**Description of the task:** Transcribe the whole listing precisely, leaving nothing out.

**Available data:**
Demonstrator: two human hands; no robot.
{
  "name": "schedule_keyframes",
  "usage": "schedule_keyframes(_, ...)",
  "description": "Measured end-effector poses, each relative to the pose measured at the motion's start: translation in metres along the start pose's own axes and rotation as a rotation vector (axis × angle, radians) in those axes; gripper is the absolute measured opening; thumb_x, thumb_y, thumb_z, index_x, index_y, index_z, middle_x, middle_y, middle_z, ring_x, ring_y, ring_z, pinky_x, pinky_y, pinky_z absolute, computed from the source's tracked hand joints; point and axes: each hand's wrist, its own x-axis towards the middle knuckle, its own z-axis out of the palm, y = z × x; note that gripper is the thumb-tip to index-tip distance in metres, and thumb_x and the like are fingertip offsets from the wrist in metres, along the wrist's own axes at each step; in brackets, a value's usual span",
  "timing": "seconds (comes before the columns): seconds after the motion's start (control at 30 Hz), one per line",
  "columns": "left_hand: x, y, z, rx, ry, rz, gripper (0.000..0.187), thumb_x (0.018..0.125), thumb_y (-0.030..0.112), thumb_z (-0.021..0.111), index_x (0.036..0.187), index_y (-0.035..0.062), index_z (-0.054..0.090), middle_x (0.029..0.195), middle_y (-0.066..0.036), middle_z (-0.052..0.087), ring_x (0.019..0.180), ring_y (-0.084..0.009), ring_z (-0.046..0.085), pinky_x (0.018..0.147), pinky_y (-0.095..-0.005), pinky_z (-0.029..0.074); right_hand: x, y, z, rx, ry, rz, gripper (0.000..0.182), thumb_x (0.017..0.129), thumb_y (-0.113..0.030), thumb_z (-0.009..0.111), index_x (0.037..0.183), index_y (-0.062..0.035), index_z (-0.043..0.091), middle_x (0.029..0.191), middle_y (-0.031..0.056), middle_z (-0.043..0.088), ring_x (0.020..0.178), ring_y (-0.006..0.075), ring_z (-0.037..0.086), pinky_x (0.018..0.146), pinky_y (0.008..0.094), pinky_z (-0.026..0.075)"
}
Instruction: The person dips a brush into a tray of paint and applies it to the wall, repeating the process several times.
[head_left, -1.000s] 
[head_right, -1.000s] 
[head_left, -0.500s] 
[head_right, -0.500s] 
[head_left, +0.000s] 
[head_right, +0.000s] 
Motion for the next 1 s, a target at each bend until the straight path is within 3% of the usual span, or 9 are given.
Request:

**Written answer:**
Demonstrator: two human hands; no robot.
{
  "name": "schedule_keyframes",
  "usage": "schedule_keyframes(_, ...)",
  "description": "Measured end-effector poses, each relative to the pose measured at the motion's start: translation in metres along the start pose's own axes and rotation as a rotation vector (axis × angle, radians) in those axes; gripper is the absolute measured opening; thumb_x, thumb_y, thumb_z, index_x, index_y, index_z, middle_x, middle_y, middle_z, ring_x, ring_y, ring_z, pinky_x, pinky_y, pinky_z absolute, computed from the source's tracked hand joints; point and axes: each hand's wrist, its own x-axis towards the middle knuckle, its own z-axis out of the palm, y = z × x; note that gripper is the thumb-tip to index-tip distance in metres, and thumb_x and the like are fingertip offsets from the wrist in metres, along the wrist's own axes at each step; in brackets, a value's usual span",
  "timing": "seconds (comes before the columns): seconds after the motion's start (control at 30 Hz), one per line",
  "columns": "left_hand: x, y, z, rx, ry, rz, gripper (0.000..0.187), thumb_x (0.018..0.125), thumb_y (-0.030..0.112), thumb_z (-0.021..0.111), index_x (0.036..0.187), index_y (-0.035..0.062), index_z (-0.054..0.090), middle_x (0.029..0.195), middle_y (-0.066..0.036), middle_z (-0.052..0.087), ring_x (0.019..0.180), ring_y (-0.084..0.009), ring_z (-0.046..0.085), pinky_x (0.018..0.147), pinky_y (-0.095..-0.005), pinky_z (-0.029..0.074); right_hand: x, y, z, rx, ry, rz, gripper (0.000..0.182), thumb_x (0.017..0.129), thumb_y (-0.113..0.030), thumb_z (-0.009..0.111), index_x (0.037..0.183), index_y (-0.062..0.035), index_z (-0.043..0.091), middle_x (0.029..0.191), middle_y (-0.031..0.056), middle_z (-0.043..0.088), ring_x (0.020..0.178), ring_y (-0.006..0.075), ring_z (-0.037..0.086), pinky_x (0.018..0.146), pinky_y (0.008..0.094), pinky_z (-0.026..0.075)"
}
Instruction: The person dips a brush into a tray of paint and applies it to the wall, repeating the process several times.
[head_left, -1.000s] 
[head_right, -1.000s] 
[head_left, -0.500s] 
[head_right, -0.500s] 
[head_left, +0.000s] 
[head_right, +0.000s] 
Motion for the next 1 s, a target at each bend until the straight path is within 3% of the usual span, or 9 are given.
Request:

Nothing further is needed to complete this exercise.